El perro que no tengo marca su territorio, mete el hocico en las cazuelas, les ladra a mis amigos, muerde la mano que le da de comer, muerde la mano del ladrón, muerde la mía.

El perro, este que no tengo, se pasea tan campante por mi casa, le suelta una risita burlona a lo que escrito, se echa a lo largo de mi cama y mientras duerme, sueña, lo advierto en el rítmico balanceo de su cola, con un paraíso de médula y bisteces.

Ganas me sobran de colocarte el bozal, tundirlo a palos y atarlo en la azotea. Pero el muy perro se pasa de listo, me esquiva fácil, brinca por la ventana, se fuga veloz sobre las cuatro patas de su nada.

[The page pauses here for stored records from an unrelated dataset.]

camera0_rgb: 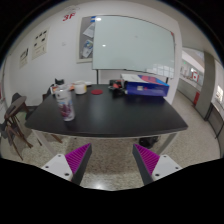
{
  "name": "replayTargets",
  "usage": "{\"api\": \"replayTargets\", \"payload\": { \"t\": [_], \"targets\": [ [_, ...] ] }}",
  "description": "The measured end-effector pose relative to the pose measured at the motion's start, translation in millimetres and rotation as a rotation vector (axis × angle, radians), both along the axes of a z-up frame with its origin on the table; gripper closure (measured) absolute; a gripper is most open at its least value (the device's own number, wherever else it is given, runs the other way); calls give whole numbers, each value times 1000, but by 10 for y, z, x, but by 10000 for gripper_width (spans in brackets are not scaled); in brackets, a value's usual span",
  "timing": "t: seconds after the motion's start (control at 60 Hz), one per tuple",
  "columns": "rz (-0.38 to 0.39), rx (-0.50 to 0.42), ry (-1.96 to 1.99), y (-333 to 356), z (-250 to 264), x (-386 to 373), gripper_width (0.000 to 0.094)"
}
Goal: Pour water
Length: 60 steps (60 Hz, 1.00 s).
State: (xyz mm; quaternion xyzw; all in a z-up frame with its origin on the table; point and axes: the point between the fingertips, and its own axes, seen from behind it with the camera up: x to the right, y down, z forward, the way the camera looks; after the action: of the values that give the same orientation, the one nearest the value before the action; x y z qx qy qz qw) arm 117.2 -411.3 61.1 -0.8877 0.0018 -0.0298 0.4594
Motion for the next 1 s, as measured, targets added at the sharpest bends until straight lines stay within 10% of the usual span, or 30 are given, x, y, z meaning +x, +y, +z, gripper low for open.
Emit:
{"api": "replayTargets", "payload": {
  "t": [0.567, 0.717, 1.0],
  "targets": [
    [69, 211, 48, 2345, -47, -1926, 106],
    [38, 257, 39, 2619, -13, -1985, 382],
    [-45, 255, -91, 2682, 117, -1698, 536]
  ]
}}
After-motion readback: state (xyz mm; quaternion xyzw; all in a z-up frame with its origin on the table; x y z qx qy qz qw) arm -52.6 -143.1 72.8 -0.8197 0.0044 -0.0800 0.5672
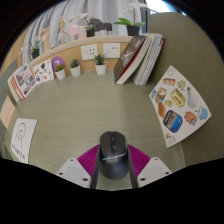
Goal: Arrange mouse
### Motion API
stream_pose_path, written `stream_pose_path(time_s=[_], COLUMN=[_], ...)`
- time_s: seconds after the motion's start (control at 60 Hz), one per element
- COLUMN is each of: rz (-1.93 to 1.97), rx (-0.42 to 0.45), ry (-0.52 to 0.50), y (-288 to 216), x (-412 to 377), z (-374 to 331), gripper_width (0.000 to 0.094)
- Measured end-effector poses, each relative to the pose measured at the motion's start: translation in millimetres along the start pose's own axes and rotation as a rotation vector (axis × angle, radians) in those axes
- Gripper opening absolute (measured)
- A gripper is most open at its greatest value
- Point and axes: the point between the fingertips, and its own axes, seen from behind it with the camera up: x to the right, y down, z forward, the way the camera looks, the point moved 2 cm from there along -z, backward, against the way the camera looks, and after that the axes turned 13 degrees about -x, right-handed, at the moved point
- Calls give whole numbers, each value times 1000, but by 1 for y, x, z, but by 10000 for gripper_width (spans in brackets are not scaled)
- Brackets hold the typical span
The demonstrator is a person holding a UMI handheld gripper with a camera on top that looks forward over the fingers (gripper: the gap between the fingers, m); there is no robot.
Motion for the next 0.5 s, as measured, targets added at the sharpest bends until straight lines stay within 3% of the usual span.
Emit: stream_pose_path(time_s=[0.117, 0.233, 0.5], rz=[-2, 9, 79], rx=[-35, -62, -108], ry=[15, 20, 45], y=[-1, -2, -11], x=[2, 3, -4], z=[1, 2, -3], gripper_width=[418, 293, 290])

No se imaginan qué rabia me entra al vislumbrarlo allá, olfateando perras por la calle, oteando parrilladas con ese airecito de campeón sin corona, de reyezuelo de barrio, con la sombría certidumbre de que habrá de volver cuando se le dé la gana.

Qué perra vida, que bella vida la del perro que no tengo, qué vida.

“Lobo etíope”

En mi vida pasada fui lobo etíope.

Me gustaba despertar temprano, con el aire frío de la meseta calándome los huesos.

Luego, entre la neblina, reunirme con la manada, lamernos, olfatearnos, entrechocar las patas, los colmillos y ladrar en señal de reconocimiento. Una ceremonia matutina que repetimos desde siglos, tal como los abuelos que caminaron los glaciares y llegaron por las áridas estepas de Eurasia.

Mi pelambre era rojiza, como la pradera.

Una mancha blanca en mi pecho brillaba por la noche.

Me gustaba trepar los peñascos, otear la meseta y marcar con mi orina los bordos de nuestro territorio. Tumbarme al sol y rascarme las orejas.

Cazábamos a solas, esas ratas gordas que viven bajo tierra. Muy pronto aprendí a espabilar el oído, a inclinar la cabeza de un lado a otro para escucharlas en sus túneles. Podía adivinar el momento de su salida. Era veloz y mis mandíbulas certeras.

Quise a una hembra de ojos intensos. Pero la regla dicta que ellas, a su hora, dejen la manada y busquen compañía entre los machos de otra grey.

Fuimos siempre pocos. Nos diezmaba el mal de una sed que no se sacia. Aún hoy me asalta el sabor ácido y la falta de aire me arranca el sueño con su garra.

En realidad, son escasas las noticias de mi vida pasada. Llegan de pronto, como un ladrido que se oye a lo lejos.

Soy este hombre que reúne palabras en medio de una noche en la que tú no estás.